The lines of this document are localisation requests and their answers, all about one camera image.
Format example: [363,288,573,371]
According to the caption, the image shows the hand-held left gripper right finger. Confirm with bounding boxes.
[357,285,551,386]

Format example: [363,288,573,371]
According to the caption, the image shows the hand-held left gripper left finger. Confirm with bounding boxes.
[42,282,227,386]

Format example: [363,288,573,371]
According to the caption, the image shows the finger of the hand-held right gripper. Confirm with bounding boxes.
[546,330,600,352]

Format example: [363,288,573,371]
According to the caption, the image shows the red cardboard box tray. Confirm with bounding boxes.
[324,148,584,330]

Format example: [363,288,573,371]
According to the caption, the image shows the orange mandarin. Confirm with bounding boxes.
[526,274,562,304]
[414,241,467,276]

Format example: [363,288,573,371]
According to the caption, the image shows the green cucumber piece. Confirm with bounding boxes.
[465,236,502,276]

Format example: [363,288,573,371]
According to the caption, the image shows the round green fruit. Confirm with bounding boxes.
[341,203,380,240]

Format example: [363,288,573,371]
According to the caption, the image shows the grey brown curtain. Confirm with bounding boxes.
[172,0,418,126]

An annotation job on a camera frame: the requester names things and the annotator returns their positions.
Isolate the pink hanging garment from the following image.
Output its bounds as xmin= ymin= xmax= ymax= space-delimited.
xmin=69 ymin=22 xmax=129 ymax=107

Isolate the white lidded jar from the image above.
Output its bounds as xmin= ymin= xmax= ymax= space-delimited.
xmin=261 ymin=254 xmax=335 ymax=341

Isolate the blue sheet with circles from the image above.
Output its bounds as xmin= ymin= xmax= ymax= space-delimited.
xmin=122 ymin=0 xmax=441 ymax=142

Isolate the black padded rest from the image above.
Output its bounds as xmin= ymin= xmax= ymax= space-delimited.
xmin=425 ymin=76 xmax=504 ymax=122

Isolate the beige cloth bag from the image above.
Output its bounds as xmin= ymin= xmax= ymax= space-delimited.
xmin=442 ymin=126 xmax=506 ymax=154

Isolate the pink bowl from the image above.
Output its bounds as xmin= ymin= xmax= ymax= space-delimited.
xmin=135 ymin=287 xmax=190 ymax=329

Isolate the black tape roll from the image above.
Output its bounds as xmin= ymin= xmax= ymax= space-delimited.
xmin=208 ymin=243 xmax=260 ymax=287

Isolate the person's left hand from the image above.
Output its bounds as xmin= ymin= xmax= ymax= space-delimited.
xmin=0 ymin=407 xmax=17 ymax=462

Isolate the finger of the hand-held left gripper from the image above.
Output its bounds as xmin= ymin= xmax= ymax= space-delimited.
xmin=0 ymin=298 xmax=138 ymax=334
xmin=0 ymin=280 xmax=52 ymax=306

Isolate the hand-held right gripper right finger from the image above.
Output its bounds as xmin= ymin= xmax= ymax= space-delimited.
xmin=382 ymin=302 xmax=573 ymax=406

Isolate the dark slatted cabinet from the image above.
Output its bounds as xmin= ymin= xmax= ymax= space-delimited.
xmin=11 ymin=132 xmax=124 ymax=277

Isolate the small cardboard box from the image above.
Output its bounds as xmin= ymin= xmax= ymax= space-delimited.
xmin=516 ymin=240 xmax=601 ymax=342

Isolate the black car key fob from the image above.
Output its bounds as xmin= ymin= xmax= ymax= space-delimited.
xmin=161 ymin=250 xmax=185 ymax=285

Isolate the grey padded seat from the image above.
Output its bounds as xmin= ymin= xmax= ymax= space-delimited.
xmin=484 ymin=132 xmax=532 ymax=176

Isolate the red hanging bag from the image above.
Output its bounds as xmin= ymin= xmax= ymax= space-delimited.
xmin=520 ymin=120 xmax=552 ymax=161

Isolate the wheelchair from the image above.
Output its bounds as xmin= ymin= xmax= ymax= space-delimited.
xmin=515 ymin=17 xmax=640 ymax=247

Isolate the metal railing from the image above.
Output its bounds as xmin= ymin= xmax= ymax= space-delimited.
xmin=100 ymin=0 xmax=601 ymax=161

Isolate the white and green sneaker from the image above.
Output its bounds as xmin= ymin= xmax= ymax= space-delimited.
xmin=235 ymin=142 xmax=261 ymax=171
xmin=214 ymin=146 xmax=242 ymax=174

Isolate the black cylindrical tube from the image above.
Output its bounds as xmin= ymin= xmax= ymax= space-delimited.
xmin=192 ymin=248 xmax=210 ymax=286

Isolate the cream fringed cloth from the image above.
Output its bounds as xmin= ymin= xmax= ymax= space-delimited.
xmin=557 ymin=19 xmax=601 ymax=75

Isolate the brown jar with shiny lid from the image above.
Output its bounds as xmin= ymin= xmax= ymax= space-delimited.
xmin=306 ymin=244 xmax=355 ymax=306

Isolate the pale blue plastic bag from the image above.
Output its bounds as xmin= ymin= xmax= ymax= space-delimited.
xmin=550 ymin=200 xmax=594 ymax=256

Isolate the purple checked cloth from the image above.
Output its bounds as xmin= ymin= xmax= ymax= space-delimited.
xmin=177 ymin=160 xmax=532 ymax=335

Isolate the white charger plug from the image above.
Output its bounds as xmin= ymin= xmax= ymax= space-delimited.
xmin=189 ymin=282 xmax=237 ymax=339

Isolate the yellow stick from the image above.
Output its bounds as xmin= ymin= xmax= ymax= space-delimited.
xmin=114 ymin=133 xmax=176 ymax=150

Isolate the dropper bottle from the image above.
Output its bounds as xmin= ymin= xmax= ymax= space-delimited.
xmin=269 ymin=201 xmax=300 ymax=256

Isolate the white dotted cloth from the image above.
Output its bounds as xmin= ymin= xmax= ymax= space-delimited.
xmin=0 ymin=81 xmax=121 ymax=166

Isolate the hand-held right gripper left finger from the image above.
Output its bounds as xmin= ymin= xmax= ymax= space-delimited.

★ ★ ★ ★ ★

## TRY IT:
Where a line of the data above includes "pink", copy that line.

## PROBLEM SOLUTION:
Isolate the pink hanging garment from the following image.
Isolate the pink bowl from the image above.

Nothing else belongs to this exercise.